Après cinq jours de procès pour l’assassinat d’Arnaud Gontier, 23 ans, en juillet 2012 à Languevoisin (Somme), les accusés n’ont pas tout dit, se chargeant les uns les autres.

Les trois accusés sont restés sans réaction lorsque le président Samuel Grévin, a annoncé leurs peines, ce samedi, peu après minuit : 20 ans de réclusion criminelle pour Hocine Boudjenane, 10 ans de prison pour Alexis Duhamel et Cédric Le Gall.

Les proches d’Arnaud Gontier, qui viennent d’assister à cinq jours de débats devant la cour d’assises de la Somme, resteront frustrés. «  Pourquoi ? Comment ? Qui ? C’est essentiel. Aujourd’hui, il faut qu’ils fassent leur deuil de cette vérité qu‘ils n’auront jamais  », a plaidé Me Pascal Bibard. La raison ? «  Les accusés sont enfermés dans un bal des menteurs pour sauver leur peau  », ajoute Me Stéphane Diboundje, lui aussi avocat des parties civiles.

Le soir du 5 juillet 2012, Arnaud Gontier, 23 ans, était tranquillement dans sa chambre, avec sa petite amie, au domicile familial situé à Languevoisin-Quiquery, dans l’est de la Somme. Il entend du bruit dehors (un pneu est crevé sur une voiture et des coups de pistolets à grenaille sont tirés), il regarde par la fenêtre, et s’écroule. Le jeune homme vient de recevoir une balle 22 long rifle dans la tête.
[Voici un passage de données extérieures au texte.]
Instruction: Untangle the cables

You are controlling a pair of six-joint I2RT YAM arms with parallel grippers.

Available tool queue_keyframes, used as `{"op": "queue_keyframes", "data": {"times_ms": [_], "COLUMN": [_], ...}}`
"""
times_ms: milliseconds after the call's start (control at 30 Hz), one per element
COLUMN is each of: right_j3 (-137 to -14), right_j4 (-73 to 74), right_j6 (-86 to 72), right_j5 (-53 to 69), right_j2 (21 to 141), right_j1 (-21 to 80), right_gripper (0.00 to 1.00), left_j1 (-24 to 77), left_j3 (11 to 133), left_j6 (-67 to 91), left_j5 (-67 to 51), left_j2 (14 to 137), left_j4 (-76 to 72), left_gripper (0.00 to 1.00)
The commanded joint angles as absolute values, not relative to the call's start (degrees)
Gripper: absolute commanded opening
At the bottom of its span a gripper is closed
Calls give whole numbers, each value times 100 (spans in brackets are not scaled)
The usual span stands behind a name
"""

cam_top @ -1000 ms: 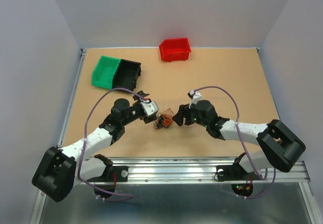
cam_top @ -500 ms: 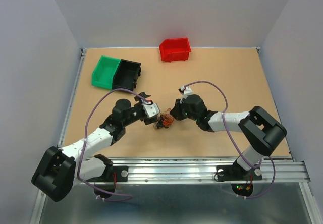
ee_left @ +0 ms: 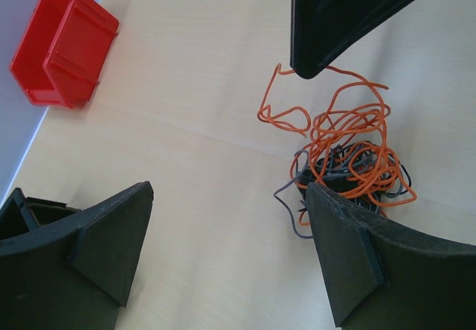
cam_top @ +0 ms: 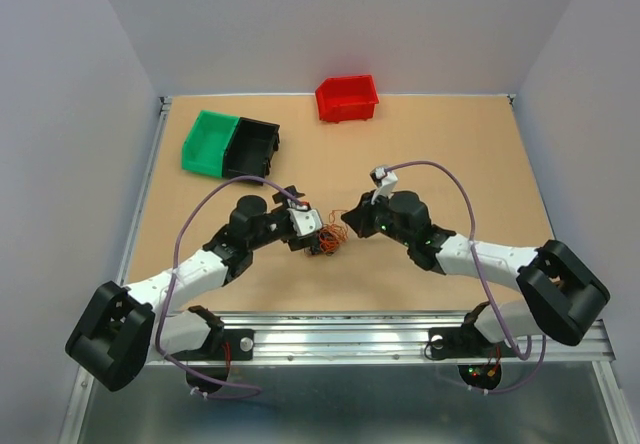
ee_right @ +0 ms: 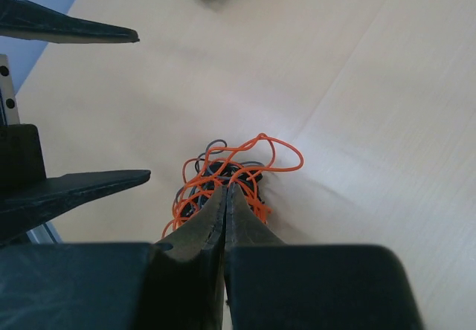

L’auteur du coup de feu, il l’avoue, c’est Hocine Boudjenane, 25 ans. Il est venu là avec Alexis Duhamel, 28 ans, et Cédric Le Gall, 30 ans. Boudjenane, comme la victime, trempait dans le trafic de stupéfiants. Il voulait régler ses comptes avec deux frères, considérés comme de gros fournisseurs dans ce secteur de la Somme. Le trio, armé, et alcoolisé, les cherche pendant un moment. Et ils finissent devant le domicile d’Arnaud Gontier, sachant que c’est la dernière adresse de la tournée des dealers. Boudjenane a tiré, mais la cible n’était pas la bonne. «  Arnaud est mort à cause d’une querelle avec laquelle il n’avait rien à voir  », admet Me Djamila Berriah, l’avocat de Le Gall. Pour elle, comme pour Me Jean-Marie Camus, le scénario est simple : Boudjenane avait peut-être l’intention de tuer ce soir-là, mais il n’en a pas informé les deux autres. L’avocat général n’est pas loin de les rejoindre sur cette question. Il parle de l’auteur du tir comme un «  manipulateur  », qui «  avait besoin de complices  ». Il s’est entouré de ces «  deux pauvres types  » (dixit Me Berriah), portés sur la bouteille et facilement influençables.

L’assassinat non retenu

Vingt ans de réclusion criminelle ont été requis contre Boudjenane, 10 ans contre Duhamel, et 7 ans contre Le Gall (le verdict est tombé tard dans la soirée de ce vendredi). L’avocat général a insisté : même si, quand il a tiré, Boudjenane s’est trompé de victime, cela n’enlève en rien l’intention de tuer. Et ce, avec préméditation.

Mes Antoine Deguines et Marcel Ceccaldi, avocats de Boudjenane, ont maintenu que leur client, Hocine Boudjenane, n’avait pas l’intention de tuer quiconque ce soir-là, mais «  d’intimider  ». Le premier a parlé d’une «  formidable malchance  », que le coup de feu ait atteint la victime à la tête, sachant, maintient-il, qu’il est impossible de viser dans le noir. Il refuse que toute la responsabilité de ce drame soit attribuée à son client.

Qui a fait quoi exactement ? On ne le saura pas. Me Ceccaldi a néanmoins ramené ce dossier dans son contexte : «  Le centre de l’affaire, ce sont les agissements de ces trafiquants  ». À savoir les deux frères, nullement inquiétés dans cette procédure, dont on sait qu’ils évoluent armés. Boudjenane a voulu lutter, Arnaud en a fait les frais. Ses derniers mots à sa petite amie : «  Passe-moi l’ordinateur.  » Quelques instants plus tard, il était décédé.

Les jurés n’ont pas retenu l’assassinat, estimant qu’il n’y avait pas matière à retenir la volonté de tuer. Hocine Boudjenane a été condamné pour violences avec arme, et les deux autres pour complicité. Juste après le procès, deux des trois accusés avaient déjà fait savoir leur intention de faire appel.